He does amazing work,but the guy is a complete asshole,he needs some PR classes.


----------



## SPIDER1959VERT (Feb 2, 2006)

Yup


----------



## Lownslow302 (Nov 22, 2002)

lowdeville said:


> He does amazing work,but the guy is a complete asshole,he needs some PR classes.


so was Von Dutch what of it


----------



## SPIDER1959VERT (Feb 2, 2006)

I don't know what the fuck your talking about


----------



## Lownslow302 (Nov 22, 2002)

SPIDER1959VERT said:


> I don't know what the fuck your talking about


of course you don't you're a dumbass


----------



## elcoshiloco (Oct 25, 2006)

Lownslow302 said:


> you guys do plenty of that on your own


:roflmao: mickey mouse glove wrappers anyone?


----------



## SPIDER1959VERT (Feb 2, 2006)

lownslow U stupid fucking idiot r u even into the greaser style I bet ur just one of those people that have no life and just go on ppl's topics to bother them u probably don't even have a car.


----------



## SELFMADE707 (Mar 29, 2012)

quit hateing! everyone should live life how they want. ps greasers are kinda cool


----------



## IMPALA863 (May 25, 2011)

SPIDER1959VERT said:


> lownslow U stupid fucking idiot r u even into the greaser style I bet ur just one of those people that have no life and just go on ppl's topics to bother them u _*probably don't even have a car*_.


he doesnt :rofl::rofl:


----------



## SPIDER1959VERT (Feb 2, 2006)

Selfmade707 what town r u out of


----------



## SELFMADE707 (Mar 29, 2012)

windsor califas just north of santa rosa


----------



## SPIDER1959VERT (Feb 2, 2006)

I'm from Sr what do u drive


----------



## SELFMADE707 (Mar 29, 2012)

64 ss with 2 pumps just lay and play her


----------



## SELFMADE707 (Mar 29, 2012)

you got a 59?


----------



## cougar_chevy (Jul 29, 2011)

Im a ex greaser, or am i still one.. dont really care about to much what i am.. I do my thing and dont give a fuck what other people think..
greasers and lowriders aint that a big of difference, both like extremly low cars and to cruise all night.


----------



## SELFMADE707 (Mar 29, 2012)

cougar_chevy said:


> Im a ex greaser, or am i still one.. dont really care about to much what i am.. I do my thing and dont give a fuck what other people think..
> greasers and lowriders aint that a big of difference, both like extremly low cars and to cruise all night.


 x2 :thumbsup:


----------



## SPIDER1959VERT (Feb 2, 2006)

Yea I have a 59 I'm working on I drive black town car on wires


----------



## SPIDER1959VERT (Feb 2, 2006)

Yup


----------



## SELFMADE707 (Mar 29, 2012)

you ever driver it in windsor cuz i think iv seen it b4


----------



## SPIDER1959VERT (Feb 2, 2006)

Yea I'm always in Windsor I have family thier


----------



## SELFMADE707 (Mar 29, 2012)

aint too many places to criuse here. if i see u rollin il trow a peace sign


----------



## Lownslow302 (Nov 22, 2002)

elcoshiloco said:


> :roflmao: mickey mouse glove wrappers anyone?
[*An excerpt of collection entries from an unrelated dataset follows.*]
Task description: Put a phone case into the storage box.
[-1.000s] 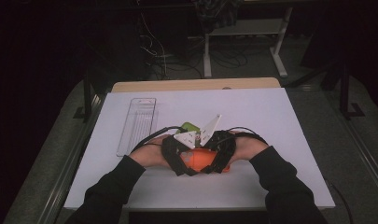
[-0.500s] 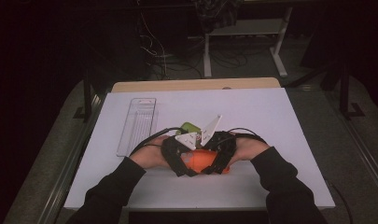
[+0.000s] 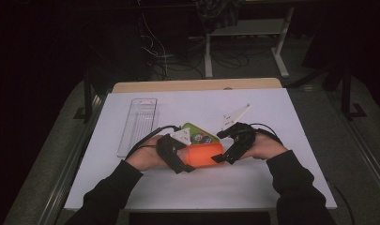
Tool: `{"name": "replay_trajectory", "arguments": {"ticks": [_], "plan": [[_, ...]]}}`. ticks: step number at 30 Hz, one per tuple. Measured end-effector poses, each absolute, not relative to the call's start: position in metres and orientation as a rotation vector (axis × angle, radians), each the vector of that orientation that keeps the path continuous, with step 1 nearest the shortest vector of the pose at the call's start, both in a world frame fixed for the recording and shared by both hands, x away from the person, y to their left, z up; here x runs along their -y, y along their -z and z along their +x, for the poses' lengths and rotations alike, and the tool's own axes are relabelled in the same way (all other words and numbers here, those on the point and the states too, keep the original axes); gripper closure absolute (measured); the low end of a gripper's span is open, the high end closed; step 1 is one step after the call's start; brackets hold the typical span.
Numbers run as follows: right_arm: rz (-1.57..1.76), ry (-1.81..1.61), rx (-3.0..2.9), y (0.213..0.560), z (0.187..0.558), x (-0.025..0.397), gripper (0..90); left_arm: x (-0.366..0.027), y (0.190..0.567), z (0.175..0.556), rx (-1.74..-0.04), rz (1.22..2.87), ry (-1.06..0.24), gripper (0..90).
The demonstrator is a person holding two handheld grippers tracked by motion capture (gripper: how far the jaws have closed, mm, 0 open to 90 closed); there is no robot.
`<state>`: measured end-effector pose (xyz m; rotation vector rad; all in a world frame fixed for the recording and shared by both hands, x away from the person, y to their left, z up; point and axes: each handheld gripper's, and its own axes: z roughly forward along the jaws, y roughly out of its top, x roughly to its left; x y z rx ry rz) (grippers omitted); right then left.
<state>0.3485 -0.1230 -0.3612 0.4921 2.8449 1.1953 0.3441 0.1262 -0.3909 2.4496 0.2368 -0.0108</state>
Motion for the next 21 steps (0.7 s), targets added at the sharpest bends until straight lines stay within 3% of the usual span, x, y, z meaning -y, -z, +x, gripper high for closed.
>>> {"name": "replay_trajectory", "arguments": {"ticks": [21], "plan": [[0.984, -1.108, -2.608, 0.395, 0.33, 0.144, 0.0, -0.14, 0.39, 0.348, -0.511, 2.424, -0.074, 15.8]]}}
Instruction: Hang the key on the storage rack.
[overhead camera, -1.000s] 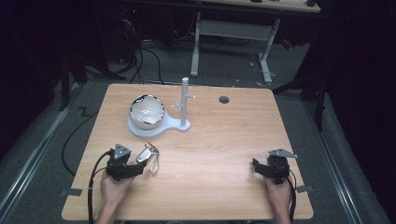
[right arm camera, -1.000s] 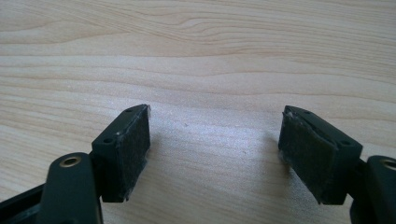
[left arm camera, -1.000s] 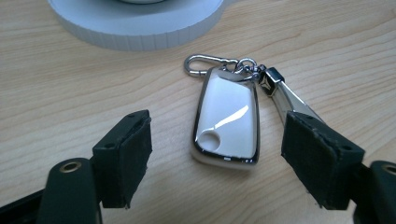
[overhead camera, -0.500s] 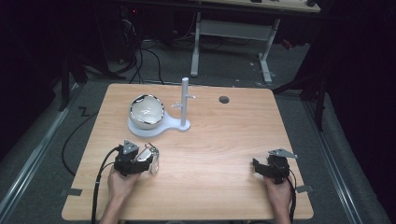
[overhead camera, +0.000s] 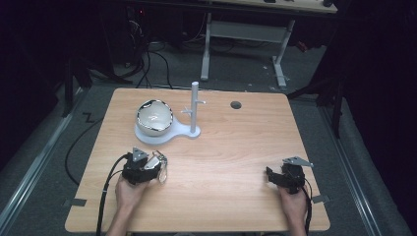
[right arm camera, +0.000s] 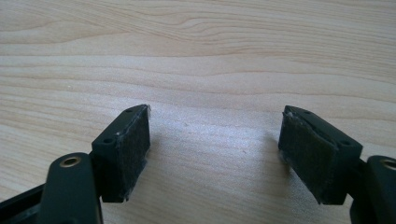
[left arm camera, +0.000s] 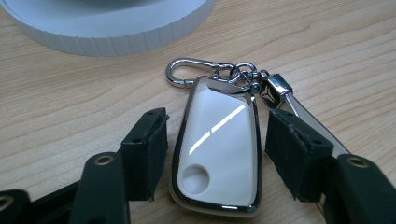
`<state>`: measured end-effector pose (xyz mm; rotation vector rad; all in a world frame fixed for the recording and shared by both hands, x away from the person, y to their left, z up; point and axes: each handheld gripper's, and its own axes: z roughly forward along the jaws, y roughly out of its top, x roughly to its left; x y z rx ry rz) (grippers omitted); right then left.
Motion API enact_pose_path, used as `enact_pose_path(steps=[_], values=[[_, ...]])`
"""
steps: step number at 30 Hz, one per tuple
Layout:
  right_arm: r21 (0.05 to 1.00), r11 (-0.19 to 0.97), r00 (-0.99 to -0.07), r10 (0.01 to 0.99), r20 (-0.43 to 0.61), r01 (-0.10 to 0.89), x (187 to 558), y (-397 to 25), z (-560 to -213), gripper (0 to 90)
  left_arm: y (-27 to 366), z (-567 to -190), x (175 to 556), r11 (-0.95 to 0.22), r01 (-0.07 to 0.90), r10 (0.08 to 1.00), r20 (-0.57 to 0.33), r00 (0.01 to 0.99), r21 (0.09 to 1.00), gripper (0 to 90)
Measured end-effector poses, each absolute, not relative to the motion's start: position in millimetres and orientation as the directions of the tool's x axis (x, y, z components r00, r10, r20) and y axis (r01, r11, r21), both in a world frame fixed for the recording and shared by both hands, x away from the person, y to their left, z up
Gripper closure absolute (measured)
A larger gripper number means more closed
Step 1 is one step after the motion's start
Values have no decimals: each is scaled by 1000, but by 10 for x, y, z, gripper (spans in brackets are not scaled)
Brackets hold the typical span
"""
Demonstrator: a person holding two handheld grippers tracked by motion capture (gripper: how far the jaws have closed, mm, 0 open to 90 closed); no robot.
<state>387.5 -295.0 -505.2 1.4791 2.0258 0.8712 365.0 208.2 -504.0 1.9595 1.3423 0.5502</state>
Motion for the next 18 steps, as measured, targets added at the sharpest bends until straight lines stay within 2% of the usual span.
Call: enact_pose_path(steps=[5, 18], values=[[732, 212, -299, 954, -12, 647, 3875, -2950, -5052, 250, 2071, -5040, 3640, -254, 624, 926, 0, 377, 739, 468], [732, 213, -300, 954, -12, 647, 3875, -2950, -5052, 250, 2056, -5016, 3610, -268, 607, 917, 4, 399, 749, 505]])
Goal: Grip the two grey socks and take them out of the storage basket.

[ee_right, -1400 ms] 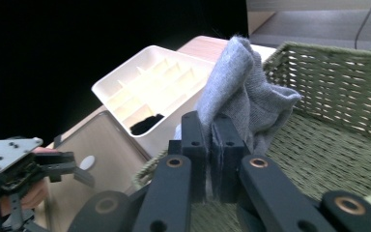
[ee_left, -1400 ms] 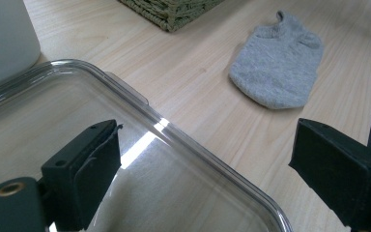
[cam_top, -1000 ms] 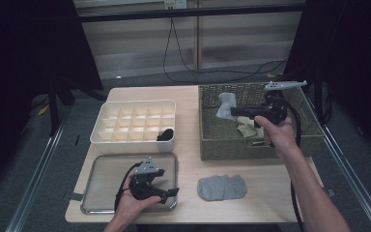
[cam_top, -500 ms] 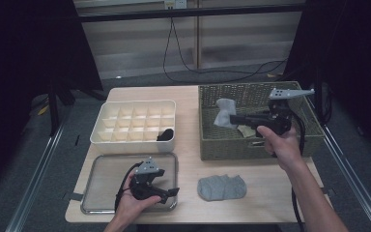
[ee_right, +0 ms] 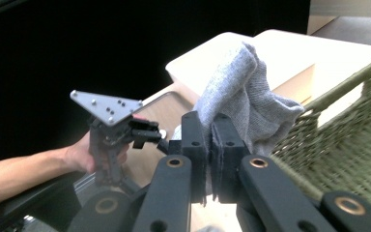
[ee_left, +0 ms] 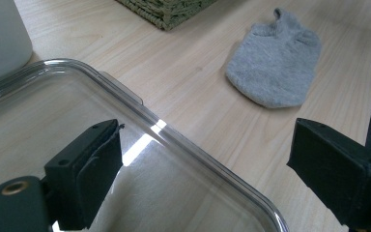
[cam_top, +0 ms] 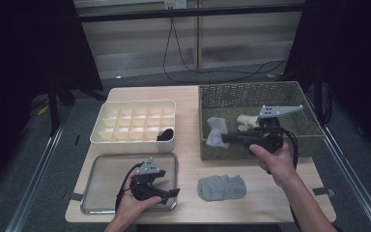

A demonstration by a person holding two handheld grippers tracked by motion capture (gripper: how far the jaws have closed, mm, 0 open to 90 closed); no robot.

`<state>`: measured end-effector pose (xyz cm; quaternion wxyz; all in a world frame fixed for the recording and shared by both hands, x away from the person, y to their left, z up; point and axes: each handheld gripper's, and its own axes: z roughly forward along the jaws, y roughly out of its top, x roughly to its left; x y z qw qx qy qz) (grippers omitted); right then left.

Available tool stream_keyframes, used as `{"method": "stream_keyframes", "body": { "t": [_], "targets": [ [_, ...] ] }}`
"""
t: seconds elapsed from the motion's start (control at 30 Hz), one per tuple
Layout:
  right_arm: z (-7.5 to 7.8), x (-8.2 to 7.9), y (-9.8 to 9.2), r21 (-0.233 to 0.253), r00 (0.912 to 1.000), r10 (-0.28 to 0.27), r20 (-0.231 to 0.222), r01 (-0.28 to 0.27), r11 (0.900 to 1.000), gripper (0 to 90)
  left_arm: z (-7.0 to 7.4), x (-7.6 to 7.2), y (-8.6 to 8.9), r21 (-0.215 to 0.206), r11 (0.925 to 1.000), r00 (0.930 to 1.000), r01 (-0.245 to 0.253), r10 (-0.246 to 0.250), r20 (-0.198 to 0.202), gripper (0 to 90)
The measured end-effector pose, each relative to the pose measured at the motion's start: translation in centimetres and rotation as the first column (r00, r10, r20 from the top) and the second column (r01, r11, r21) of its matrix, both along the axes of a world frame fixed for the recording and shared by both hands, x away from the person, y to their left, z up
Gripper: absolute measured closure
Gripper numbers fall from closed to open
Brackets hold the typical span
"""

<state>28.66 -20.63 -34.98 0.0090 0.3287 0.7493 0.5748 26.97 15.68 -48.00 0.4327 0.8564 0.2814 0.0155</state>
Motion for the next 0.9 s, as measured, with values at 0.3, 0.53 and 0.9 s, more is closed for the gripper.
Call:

x2. fact is they accepted those people into their lifestyle and doing very little to change it, this ass is trying to point the blame on them like theyre the ones causing problems.


----------



## SPIDER1959VERT (Feb 2, 2006)

Lownslow listen I don't have a problem with greasers I was asking were the new age greasers come from becuase I was curious ur the one opening ur mouth like an idiot


----------



## SPIDER1959VERT (Feb 2, 2006)

SELFMADE707 said:


> aint too many places to criuse here. if i see u rollin il trow a peace sign


Cinco de mayo in Santa Rosa all the car clubs ar getting together at the piner skate park ill probably take my town car or my Harley if there done candying it


----------



## Lownslow302 (Nov 22, 2002)

SPIDER1959VERT said:


> Lownslow listen I don't have a problem with greasers I was asking were the new age greasers come from becuase I was curious ur the one opening ur mouth like an idiot


why worry about it, you were the one opening your mouth. i think youre looking for something to point fingers at since lowriding fell in the back burner.


----------



## SELFMADE707 (Mar 29, 2012)

they going from piner to roseland? what kinda harley? candys always sick ass hell on a bike


----------



## SPIDER1959VERT (Feb 2, 2006)

Piner rd Swat team just sits and watchs on roseland I got a Softail on fat spoke wires lowered


----------



## SPIDER1959VERT (Feb 2, 2006)

Lownslow302 said:


> why worry about it, you were the one opening your mouth. i think youre looking for something to point fingers at since lowriding fell in the back burner.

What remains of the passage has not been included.